**Action item:** Look at the entries below and restate word for word the lines from the first through the one that has "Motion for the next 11".

**Information provided:**
========================================

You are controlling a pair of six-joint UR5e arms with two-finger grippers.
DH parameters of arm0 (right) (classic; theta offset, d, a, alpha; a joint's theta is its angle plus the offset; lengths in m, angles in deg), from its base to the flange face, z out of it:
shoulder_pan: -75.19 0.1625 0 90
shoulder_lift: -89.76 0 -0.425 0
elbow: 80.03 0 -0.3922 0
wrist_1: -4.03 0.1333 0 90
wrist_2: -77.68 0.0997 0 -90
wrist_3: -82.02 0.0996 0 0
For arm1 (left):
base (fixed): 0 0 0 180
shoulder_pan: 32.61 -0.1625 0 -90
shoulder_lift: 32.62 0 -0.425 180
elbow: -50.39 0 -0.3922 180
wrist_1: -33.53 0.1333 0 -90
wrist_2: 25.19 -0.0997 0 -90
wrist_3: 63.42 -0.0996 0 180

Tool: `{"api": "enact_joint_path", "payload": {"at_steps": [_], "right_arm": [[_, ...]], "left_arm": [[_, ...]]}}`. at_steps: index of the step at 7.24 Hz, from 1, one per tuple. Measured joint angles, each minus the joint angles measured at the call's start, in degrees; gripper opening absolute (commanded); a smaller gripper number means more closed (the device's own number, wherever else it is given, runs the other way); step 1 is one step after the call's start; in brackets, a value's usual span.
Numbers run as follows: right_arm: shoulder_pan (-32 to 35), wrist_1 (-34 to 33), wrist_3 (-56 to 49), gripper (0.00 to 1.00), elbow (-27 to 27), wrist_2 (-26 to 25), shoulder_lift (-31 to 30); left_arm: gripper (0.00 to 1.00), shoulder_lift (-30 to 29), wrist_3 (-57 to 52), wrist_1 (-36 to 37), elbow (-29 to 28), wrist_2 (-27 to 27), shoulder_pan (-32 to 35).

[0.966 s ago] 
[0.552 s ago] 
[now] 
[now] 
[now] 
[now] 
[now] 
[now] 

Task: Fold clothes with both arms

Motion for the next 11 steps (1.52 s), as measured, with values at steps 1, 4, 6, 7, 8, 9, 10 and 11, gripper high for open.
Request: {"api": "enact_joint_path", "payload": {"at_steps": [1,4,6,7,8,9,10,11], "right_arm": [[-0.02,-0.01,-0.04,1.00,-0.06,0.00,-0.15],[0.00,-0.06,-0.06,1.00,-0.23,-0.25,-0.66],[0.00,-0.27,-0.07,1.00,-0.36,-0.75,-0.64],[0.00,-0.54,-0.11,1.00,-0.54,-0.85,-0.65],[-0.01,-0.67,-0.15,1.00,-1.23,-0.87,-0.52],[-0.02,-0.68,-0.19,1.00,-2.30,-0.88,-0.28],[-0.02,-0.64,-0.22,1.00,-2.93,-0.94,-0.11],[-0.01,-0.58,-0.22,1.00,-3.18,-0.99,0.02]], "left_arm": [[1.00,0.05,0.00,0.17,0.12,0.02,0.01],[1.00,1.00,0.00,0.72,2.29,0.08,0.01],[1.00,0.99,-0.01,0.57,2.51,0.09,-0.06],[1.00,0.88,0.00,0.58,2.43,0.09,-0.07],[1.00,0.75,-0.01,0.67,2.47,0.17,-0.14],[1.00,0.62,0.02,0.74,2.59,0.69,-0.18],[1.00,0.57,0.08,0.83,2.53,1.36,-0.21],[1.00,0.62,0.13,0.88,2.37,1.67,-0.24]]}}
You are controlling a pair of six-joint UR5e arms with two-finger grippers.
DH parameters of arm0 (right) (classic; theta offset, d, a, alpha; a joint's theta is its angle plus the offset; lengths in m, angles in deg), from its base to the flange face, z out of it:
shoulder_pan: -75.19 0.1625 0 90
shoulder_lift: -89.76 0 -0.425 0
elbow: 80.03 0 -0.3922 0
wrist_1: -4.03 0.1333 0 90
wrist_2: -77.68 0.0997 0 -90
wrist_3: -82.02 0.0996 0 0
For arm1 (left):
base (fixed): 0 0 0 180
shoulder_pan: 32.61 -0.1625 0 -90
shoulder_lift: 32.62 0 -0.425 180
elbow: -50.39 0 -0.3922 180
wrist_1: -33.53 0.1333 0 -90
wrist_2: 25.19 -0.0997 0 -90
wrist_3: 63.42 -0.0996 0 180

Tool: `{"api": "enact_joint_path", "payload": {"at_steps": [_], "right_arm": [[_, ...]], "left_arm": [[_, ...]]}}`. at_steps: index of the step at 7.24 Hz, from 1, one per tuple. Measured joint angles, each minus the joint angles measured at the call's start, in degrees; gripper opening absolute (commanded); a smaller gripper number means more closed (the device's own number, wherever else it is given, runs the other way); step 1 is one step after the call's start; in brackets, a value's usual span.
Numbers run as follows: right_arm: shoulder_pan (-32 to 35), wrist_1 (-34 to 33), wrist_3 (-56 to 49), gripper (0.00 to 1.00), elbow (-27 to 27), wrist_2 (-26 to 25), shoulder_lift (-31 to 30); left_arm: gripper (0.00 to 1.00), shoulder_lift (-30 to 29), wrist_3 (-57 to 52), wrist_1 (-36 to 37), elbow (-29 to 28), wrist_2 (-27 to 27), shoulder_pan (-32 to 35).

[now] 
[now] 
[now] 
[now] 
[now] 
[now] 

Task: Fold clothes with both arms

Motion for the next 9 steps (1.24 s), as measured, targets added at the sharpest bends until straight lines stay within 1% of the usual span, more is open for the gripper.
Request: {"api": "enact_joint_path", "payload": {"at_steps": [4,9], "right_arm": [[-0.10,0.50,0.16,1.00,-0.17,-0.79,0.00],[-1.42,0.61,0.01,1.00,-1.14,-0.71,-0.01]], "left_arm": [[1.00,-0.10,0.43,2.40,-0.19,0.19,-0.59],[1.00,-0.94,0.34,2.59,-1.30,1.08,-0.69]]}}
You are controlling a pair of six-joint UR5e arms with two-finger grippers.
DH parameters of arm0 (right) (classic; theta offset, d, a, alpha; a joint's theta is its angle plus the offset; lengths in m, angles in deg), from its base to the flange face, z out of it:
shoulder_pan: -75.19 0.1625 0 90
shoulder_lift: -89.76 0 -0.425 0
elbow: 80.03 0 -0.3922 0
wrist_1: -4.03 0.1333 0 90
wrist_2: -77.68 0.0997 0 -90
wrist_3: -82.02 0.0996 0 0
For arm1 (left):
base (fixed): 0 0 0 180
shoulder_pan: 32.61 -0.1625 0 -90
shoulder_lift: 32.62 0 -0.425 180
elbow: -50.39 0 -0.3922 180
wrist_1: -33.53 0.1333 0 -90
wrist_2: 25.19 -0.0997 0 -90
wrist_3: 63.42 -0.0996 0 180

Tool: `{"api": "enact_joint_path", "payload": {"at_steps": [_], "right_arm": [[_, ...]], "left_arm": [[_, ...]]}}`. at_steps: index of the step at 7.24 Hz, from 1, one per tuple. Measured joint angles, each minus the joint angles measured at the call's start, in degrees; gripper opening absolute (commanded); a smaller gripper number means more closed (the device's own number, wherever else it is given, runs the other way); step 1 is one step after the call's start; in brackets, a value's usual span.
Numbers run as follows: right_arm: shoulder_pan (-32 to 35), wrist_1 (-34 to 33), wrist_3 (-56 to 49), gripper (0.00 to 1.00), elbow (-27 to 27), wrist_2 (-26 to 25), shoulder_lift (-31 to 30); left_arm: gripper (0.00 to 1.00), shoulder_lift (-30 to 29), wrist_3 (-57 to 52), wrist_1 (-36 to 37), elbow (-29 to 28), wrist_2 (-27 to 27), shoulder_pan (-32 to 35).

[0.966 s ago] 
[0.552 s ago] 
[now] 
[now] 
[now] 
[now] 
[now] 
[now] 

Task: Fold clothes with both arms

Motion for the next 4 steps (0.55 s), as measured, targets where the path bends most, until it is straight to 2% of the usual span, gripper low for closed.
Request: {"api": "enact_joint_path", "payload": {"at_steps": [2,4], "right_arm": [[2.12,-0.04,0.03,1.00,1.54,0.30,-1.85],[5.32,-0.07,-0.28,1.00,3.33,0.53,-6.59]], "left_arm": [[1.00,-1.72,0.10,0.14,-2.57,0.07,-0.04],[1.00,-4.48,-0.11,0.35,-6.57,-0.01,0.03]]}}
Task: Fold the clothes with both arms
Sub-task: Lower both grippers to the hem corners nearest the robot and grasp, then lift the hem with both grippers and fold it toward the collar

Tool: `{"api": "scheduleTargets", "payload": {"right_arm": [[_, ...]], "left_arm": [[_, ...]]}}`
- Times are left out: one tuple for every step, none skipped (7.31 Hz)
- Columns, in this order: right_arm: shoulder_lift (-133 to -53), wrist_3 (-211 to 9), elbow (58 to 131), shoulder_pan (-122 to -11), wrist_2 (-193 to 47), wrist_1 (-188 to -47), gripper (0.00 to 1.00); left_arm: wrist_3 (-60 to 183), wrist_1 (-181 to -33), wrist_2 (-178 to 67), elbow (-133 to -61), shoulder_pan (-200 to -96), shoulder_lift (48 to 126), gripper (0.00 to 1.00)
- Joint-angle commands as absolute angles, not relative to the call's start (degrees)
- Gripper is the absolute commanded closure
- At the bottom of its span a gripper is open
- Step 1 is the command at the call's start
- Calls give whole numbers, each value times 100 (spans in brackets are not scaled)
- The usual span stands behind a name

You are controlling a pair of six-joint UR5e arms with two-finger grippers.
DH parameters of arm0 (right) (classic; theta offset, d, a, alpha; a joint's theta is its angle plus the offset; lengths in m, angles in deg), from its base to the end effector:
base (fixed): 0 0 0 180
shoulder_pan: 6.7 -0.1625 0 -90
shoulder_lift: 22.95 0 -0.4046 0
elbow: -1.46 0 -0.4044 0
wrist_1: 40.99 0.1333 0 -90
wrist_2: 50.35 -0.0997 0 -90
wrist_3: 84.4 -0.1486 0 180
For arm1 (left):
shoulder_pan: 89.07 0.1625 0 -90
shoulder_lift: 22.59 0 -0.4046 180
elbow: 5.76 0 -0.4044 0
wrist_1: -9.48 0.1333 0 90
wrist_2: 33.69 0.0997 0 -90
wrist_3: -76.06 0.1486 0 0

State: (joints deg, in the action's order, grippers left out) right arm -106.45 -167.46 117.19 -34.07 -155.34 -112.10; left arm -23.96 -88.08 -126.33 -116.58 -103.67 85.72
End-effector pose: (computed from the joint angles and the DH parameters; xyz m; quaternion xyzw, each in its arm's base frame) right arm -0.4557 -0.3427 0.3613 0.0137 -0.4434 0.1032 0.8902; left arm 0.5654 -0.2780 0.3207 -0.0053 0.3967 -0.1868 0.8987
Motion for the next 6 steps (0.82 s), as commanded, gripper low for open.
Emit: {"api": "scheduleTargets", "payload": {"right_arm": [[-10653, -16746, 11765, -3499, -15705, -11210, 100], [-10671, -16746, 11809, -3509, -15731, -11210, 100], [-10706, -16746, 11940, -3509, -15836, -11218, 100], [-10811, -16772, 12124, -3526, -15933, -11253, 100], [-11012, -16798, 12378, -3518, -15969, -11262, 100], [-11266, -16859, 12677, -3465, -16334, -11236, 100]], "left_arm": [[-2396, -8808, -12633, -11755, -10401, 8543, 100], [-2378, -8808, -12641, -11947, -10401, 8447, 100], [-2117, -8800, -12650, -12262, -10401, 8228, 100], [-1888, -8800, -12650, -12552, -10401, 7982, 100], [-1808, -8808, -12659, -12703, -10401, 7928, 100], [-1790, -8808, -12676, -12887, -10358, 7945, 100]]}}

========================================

**Solution for this exercise:**
You are controlling a pair of six-joint UR5e arms with two-finger grippers.
DH parameters of arm0 (right) (classic; theta offset, d, a, alpha; a joint's theta is its angle plus the offset; lengths in m, angles in deg), from its base to the flange face, z out of it:
shoulder_pan: -75.19 0.1625 0 90
shoulder_lift: -89.76 0 -0.425 0
elbow: 80.03 0 -0.3922 0
wrist_1: -4.03 0.1333 0 90
wrist_2: -77.68 0.0997 0 -90
wrist_3: -82.02 0.0996 0 0
For arm1 (left):
base (fixed): 0 0 0 180
shoulder_pan: 32.61 -0.1625 0 -90
shoulder_lift: 32.62 0 -0.425 180
elbow: -50.39 0 -0.3922 180
wrist_1: -33.53 0.1333 0 -90
wrist_2: 25.19 -0.0997 0 -90
wrist_3: 63.42 -0.0996 0 180

Tool: `{"api": "enact_joint_path", "payload": {"at_steps": [_], "right_arm": [[_, ...]], "left_arm": [[_, ...]]}}`. at_steps: index of the step at 7.24 Hz, from 1, one per tuple. Measured joint angles, each minus the joint angles measured at the call's start, in degrees; gripper opening absolute (commanded); a smaller gripper number means more closed (the device's own number, wherever else it is given, runs the other way); step 1 is one step after the call's start; in brackets, a value's usual span.
Numbers run as follows: right_arm: shoulder_pan (-32 to 35), wrist_1 (-34 to 33), wrist_3 (-56 to 49), gripper (0.00 to 1.00), elbow (-27 to 27), wrist_2 (-26 to 25), shoulder_lift (-31 to 30); left_arm: gripper (0.00 to 1.00), shoulder_lift (-30 to 29), wrist_3 (-57 to 52), wrist_1 (-36 to 37), elbow (-29 to 28), wrist_2 (-27 to 27), shoulder_pan (-32 to 35).

[0.966 s ago] 
[0.552 s ago] 
[now] 
[now] 
[now] 
[now] 
[now] 
[now] 

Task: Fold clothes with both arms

Motion for the next 11 steps (1.52 s), as measured, with values at steps 1, 4, 6, 7, 8, 9, 10 and 11, gripper high for open.

Nothing further is required for this answer.